■ Exercise objective:
Beginning with the line of the entries below that holds "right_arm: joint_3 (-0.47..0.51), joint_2" and ending with the line that holds "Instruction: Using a", transcribe each line exactly as written. Pictures stay out.

=-=-=-=-=

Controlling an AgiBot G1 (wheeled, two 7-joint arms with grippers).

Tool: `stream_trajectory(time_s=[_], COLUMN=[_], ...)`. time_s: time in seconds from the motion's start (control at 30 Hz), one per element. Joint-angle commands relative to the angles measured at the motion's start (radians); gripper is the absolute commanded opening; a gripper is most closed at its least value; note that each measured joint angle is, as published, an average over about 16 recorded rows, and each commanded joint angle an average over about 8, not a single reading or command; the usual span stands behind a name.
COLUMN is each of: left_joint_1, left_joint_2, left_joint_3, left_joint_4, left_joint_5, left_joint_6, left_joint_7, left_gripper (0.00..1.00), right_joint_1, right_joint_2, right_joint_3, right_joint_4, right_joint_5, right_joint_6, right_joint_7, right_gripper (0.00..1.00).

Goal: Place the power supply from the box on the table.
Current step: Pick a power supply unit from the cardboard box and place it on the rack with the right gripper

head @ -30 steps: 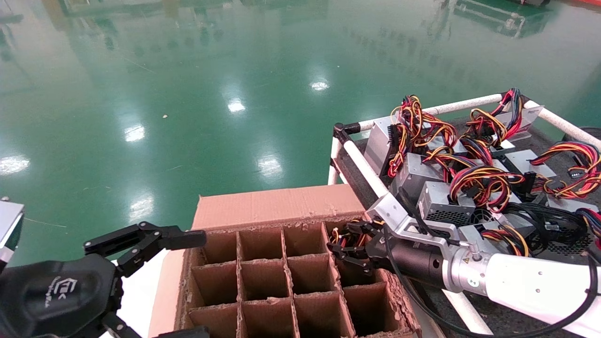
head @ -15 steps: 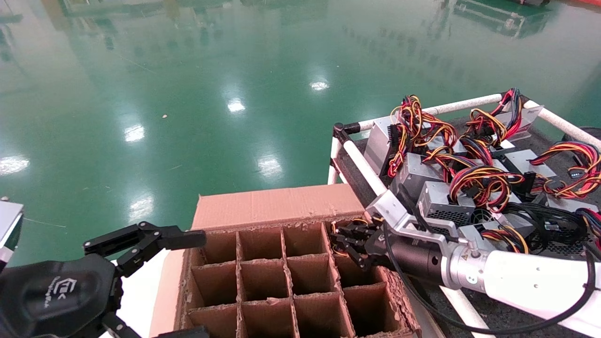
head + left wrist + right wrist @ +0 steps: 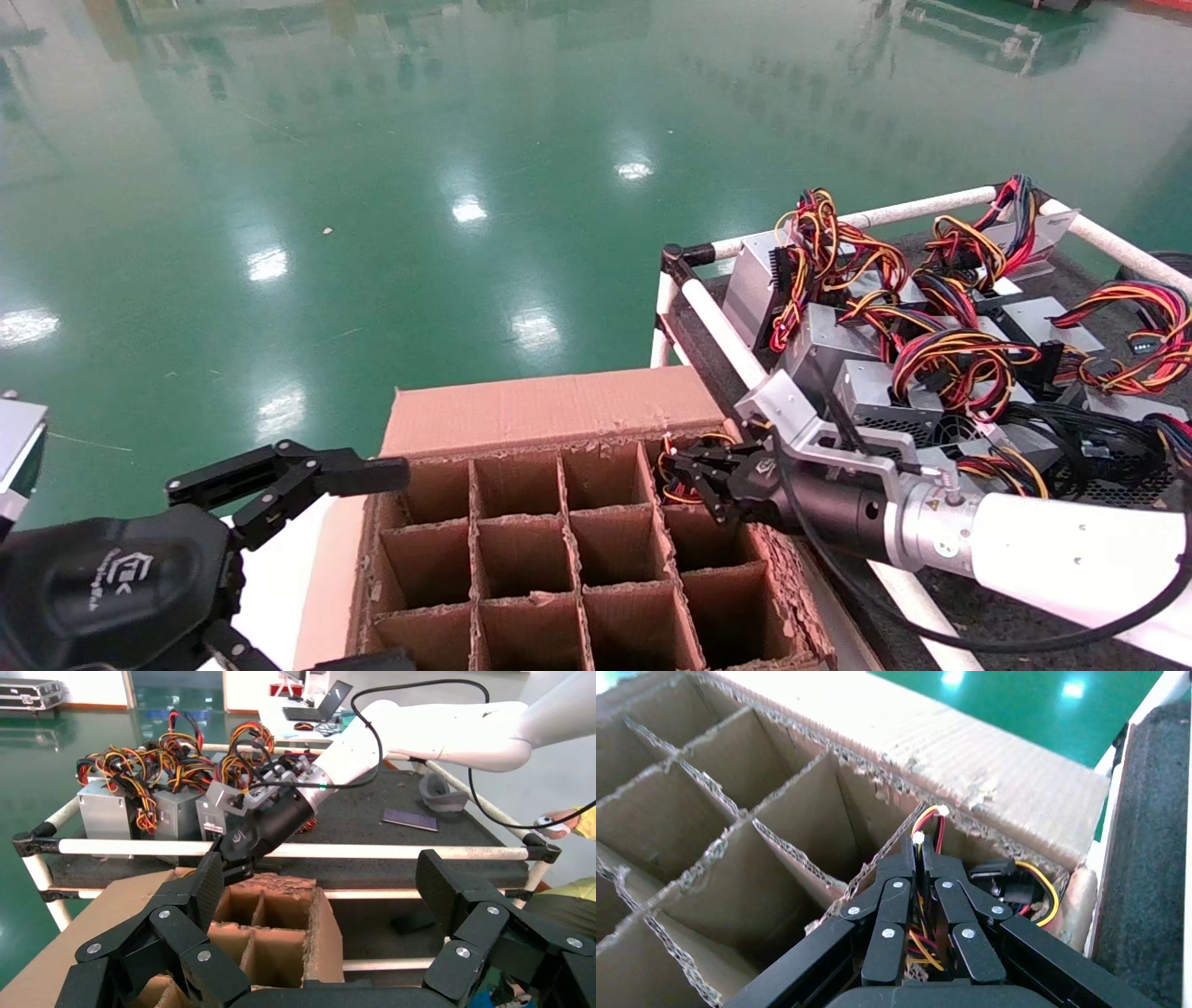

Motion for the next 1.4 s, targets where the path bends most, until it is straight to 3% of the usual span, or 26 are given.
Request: stream_trajectory(time_s=[0.03, 0.47, 0.93, 1.17, 1.4], left_joint_1=[0.000, 0.000, 0.000, 0.000, 0.000], left_joint_2=[0.000, 0.000, 0.000, 0.000, 0.000], left_joint_3=[0.000, 0.000, 0.000, 0.000, 0.000], left_joint_4=[0.000, 0.000, 0.000, 0.000, 0.000], left_joint_5=[0.000, 0.000, 0.000, 0.000, 0.000], left_joint_6=[0.000, 0.000, 0.000, 0.000, 0.000], left_joint_7=[0.000, 0.000, 0.000, 0.000, 0.000], left_gripper=[1.00, 1.00, 1.00, 1.00, 1.00], right_joint_1=[0.004, 0.087, 0.300, 0.402, 0.492], right_joint_2=[0.003, 0.079, 0.189, 0.271, 0.359], right_joint_3=[0.004, 0.088, 0.194, 0.253, 0.306], right_joint_4=[0.002, 0.014, -0.042, -0.124, -0.276], right_joint_5=[0.009, 0.171, 0.346, 0.425, 0.486], right_joint_6=[-0.006, -0.119, -0.260, -0.345, -0.452], right_joint_7=[0.001, 0.091, 0.256, 0.282, 0.242], right_gripper=[0.00, 0.00, 0.00, 0.00, 0.00])
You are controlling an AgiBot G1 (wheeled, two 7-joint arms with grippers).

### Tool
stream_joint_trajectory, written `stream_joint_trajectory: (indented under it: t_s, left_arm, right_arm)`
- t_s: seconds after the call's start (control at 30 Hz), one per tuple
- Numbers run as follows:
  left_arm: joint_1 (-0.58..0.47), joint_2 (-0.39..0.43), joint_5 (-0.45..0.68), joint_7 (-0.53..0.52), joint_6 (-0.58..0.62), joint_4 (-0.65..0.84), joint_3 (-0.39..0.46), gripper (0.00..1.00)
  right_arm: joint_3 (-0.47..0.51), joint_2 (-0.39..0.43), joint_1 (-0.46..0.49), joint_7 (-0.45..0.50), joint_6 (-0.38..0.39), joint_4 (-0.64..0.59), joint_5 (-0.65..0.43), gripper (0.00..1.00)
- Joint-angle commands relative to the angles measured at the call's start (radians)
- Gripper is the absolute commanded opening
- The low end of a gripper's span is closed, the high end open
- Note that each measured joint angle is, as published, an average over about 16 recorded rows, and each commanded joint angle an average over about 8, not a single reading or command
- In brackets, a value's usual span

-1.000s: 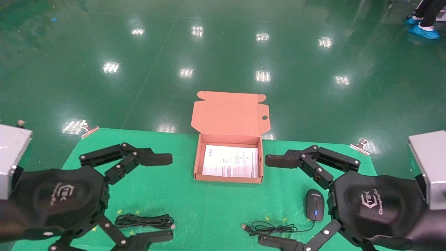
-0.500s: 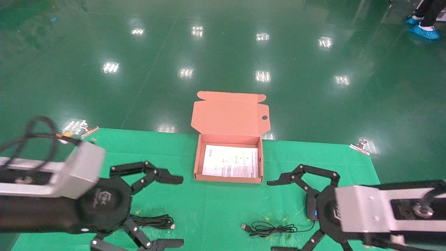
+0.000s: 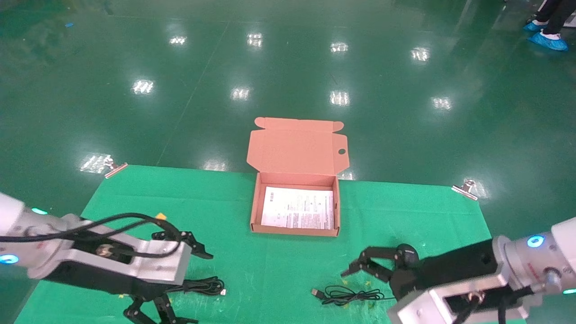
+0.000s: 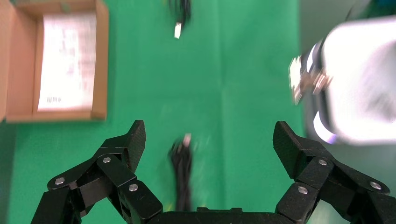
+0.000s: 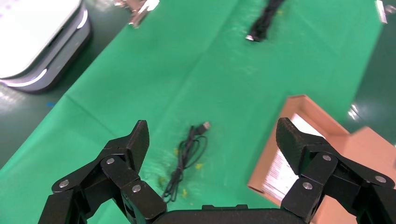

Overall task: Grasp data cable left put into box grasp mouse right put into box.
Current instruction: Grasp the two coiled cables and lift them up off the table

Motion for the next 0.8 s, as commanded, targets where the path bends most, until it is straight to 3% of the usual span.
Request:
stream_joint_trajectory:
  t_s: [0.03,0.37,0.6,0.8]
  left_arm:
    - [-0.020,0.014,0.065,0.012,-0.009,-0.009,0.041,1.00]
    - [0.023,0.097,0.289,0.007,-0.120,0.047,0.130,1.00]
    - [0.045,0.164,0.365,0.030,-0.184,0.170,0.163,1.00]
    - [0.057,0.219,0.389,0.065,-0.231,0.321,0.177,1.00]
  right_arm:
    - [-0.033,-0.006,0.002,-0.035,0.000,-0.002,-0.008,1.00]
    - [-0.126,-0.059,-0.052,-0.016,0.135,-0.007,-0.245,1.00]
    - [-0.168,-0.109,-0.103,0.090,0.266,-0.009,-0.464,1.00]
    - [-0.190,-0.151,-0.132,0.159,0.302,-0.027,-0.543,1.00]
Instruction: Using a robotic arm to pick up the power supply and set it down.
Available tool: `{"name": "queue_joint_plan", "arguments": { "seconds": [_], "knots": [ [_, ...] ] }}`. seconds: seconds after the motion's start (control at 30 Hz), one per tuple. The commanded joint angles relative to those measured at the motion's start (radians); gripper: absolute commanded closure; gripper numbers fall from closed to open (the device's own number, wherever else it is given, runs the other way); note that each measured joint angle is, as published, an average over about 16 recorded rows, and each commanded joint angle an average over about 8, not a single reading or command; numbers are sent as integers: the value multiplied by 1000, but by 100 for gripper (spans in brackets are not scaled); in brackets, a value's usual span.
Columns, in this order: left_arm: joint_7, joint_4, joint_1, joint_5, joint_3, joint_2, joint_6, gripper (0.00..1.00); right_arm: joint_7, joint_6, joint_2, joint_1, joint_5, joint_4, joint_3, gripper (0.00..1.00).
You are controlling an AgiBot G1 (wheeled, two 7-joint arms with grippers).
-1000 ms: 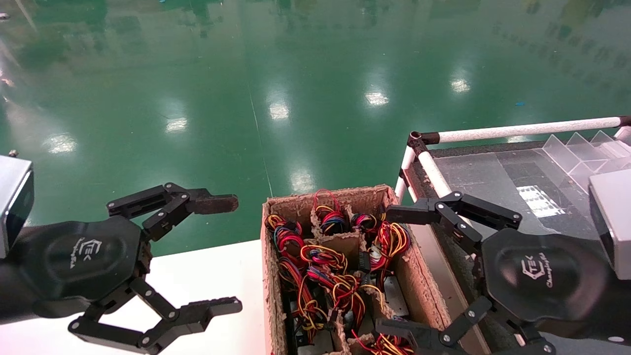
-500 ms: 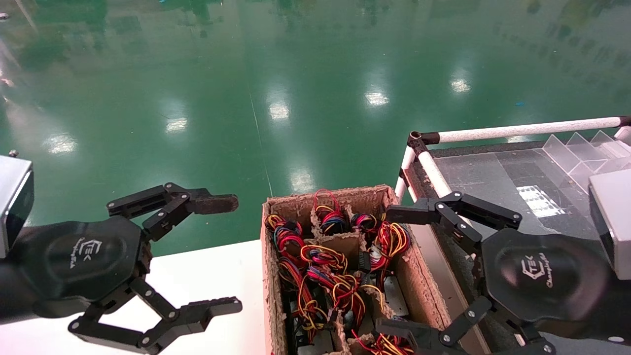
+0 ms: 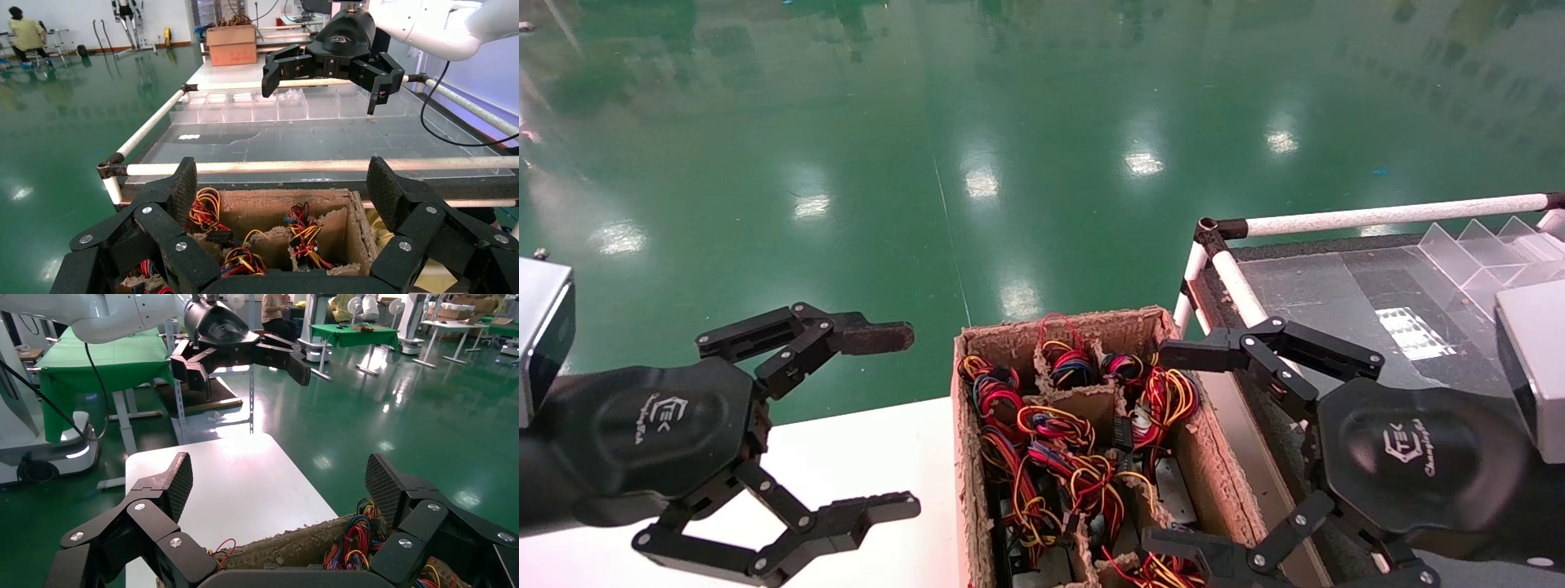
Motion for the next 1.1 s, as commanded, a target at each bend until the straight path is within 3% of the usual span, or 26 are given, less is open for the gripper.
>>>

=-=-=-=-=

■ Solution to this problem:
  right_arm: joint_3 (-0.47..0.51), joint_2 (-0.39..0.43), joint_1 (-0.46..0.49), joint_7 (-0.45..0.50), joint_6 (-0.38..0.39), joint_4 (-0.64..0.59), joint_5 (-0.65..0.43), gripper (0.00..1.00)
- Joint-angle commands relative to the angles measured at the call's start (radians)
- Gripper is the absolute commanded opening
- The low end of a gripper's span is closed, the high end open
- Note that each measured joint angle is, as published, an average over about 16 recorded rows, and each commanded joint angle an average over about 8, not a single reading or command
- In brackets, a value's usual span

-1.000s: 
-0.500s: 
+0.000s: 
+0.000s: 
+0.000s: 

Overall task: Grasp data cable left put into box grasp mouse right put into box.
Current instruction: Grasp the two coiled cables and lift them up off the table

Motion for the next 0.8 s, as commanded, targets where the path bends most, until it is straight to 3% of the usual span.
Request:
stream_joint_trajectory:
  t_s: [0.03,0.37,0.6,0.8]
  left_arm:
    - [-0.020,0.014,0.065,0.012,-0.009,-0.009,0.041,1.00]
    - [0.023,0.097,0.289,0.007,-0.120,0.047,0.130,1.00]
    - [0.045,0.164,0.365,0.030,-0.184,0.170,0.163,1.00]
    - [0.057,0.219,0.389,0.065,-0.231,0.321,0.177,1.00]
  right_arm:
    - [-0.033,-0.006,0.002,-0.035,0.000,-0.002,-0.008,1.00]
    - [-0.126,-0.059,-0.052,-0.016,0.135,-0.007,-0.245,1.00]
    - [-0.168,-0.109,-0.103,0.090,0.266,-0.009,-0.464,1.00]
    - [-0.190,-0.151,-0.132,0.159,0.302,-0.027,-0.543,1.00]
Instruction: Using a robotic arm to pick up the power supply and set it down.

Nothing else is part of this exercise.